You Can't Take The Sky Kanga From Me

You Can’t Take The Sky Kanga From Me

Friday links lives! It lives! The biggest obstacle to Friday links, in fact, has been that my mother has been babysitting for me on Friday mornings, allowing me a blissful several hours a week to type frantically in a library where the wifi is so slow I don’t even turn it on – distraction free writing time!

So in an effort to return to old traditions, I’m putting Friday Links together on a Thursday night. How’s that for a life hack?

Justin Landon at Staffer’s Book Review has proclaimed that The Series is Dying. And The Internet Killed It. I don’t want to agree with him and I’m not entirely sure that I do – but his point about which books are getting buzz feels very accurate to me, and I have turned into that reader who enjoys and raves about the first book in the series, but can’t quite be bothered to pick up the second, so who am I to throw custard pies?

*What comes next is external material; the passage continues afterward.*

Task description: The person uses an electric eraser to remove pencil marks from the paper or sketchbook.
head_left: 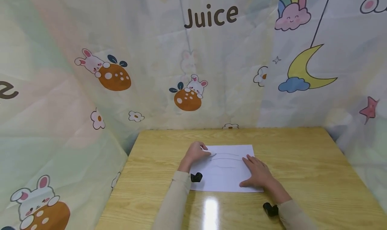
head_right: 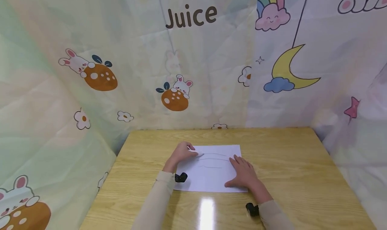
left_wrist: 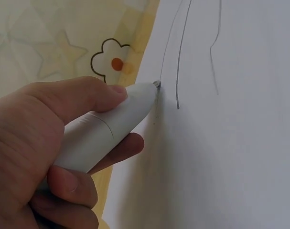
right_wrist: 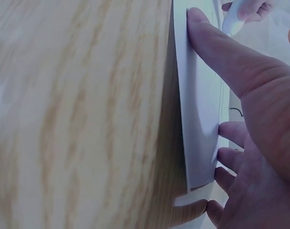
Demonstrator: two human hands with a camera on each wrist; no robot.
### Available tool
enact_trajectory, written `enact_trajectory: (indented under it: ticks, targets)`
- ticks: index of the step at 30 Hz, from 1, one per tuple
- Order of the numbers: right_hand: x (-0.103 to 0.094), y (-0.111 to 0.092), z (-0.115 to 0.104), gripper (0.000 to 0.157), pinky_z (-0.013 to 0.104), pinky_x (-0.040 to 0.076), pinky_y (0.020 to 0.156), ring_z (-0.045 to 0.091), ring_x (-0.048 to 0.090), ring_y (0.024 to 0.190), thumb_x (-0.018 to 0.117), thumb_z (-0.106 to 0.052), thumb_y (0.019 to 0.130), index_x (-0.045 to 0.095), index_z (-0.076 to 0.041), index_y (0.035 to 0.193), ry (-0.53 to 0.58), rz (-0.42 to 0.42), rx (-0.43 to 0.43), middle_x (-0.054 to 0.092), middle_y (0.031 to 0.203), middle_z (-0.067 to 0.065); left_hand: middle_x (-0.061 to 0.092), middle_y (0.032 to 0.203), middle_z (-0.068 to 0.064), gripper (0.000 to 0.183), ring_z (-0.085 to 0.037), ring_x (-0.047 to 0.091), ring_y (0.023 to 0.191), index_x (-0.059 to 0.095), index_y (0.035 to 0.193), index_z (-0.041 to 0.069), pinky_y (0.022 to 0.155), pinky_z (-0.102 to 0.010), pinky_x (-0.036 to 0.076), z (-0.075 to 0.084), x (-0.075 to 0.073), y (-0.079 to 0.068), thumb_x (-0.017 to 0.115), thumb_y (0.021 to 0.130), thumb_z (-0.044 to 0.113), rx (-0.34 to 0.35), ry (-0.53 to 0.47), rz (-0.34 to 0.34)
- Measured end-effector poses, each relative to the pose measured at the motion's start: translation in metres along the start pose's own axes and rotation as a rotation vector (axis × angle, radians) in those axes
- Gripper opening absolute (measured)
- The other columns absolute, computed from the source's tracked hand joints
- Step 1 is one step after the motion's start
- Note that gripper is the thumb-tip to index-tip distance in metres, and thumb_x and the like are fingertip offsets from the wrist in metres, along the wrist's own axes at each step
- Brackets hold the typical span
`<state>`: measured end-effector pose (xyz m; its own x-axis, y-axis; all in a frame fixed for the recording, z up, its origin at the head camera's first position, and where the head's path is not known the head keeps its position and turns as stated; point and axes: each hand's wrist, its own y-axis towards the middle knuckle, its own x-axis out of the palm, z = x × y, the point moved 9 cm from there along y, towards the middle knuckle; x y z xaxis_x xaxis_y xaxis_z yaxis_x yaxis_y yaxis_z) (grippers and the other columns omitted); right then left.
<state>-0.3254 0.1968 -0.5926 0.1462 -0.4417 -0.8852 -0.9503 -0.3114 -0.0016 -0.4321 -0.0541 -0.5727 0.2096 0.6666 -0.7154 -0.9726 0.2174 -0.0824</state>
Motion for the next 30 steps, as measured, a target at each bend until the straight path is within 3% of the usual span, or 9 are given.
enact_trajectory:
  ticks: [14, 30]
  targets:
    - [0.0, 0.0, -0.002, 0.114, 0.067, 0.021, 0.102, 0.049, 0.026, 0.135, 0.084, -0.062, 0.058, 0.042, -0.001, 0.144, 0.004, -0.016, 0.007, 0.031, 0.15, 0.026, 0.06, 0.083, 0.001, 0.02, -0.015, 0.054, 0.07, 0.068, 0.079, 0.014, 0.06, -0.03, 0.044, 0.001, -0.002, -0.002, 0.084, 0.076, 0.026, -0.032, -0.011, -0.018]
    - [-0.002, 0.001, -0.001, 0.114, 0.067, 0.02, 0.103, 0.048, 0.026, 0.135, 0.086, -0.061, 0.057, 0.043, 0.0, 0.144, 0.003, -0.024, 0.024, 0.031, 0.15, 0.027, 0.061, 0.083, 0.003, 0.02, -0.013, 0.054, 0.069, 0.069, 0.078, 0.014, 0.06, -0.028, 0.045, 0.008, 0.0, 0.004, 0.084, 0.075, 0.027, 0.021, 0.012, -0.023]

Kameron Hurley has been blogging up a storm all over the internet, promoting her new book The Mirror Empire. Which I am very excited to read, but I pre-ordered which in my world means I get it three weeks after everyone else. #sadfacts I was particularly drawn to this piece she wrote for SF Signal – 5 Things I Learned When I Stopped Worrying About Genre. We could all pretend that I’m not recommending this article purely because Kameron refers to the genre implications of Wonder Woman riding a giant kangaroo through space, but we all know that we would be lying to ourselves.

Speaking of genre, Damien Walter had some interesting thoughts this week on Space Opera and how it’s the thing that’s about to be super hot right now (not his actual article title). This is a thing with no drawbacks.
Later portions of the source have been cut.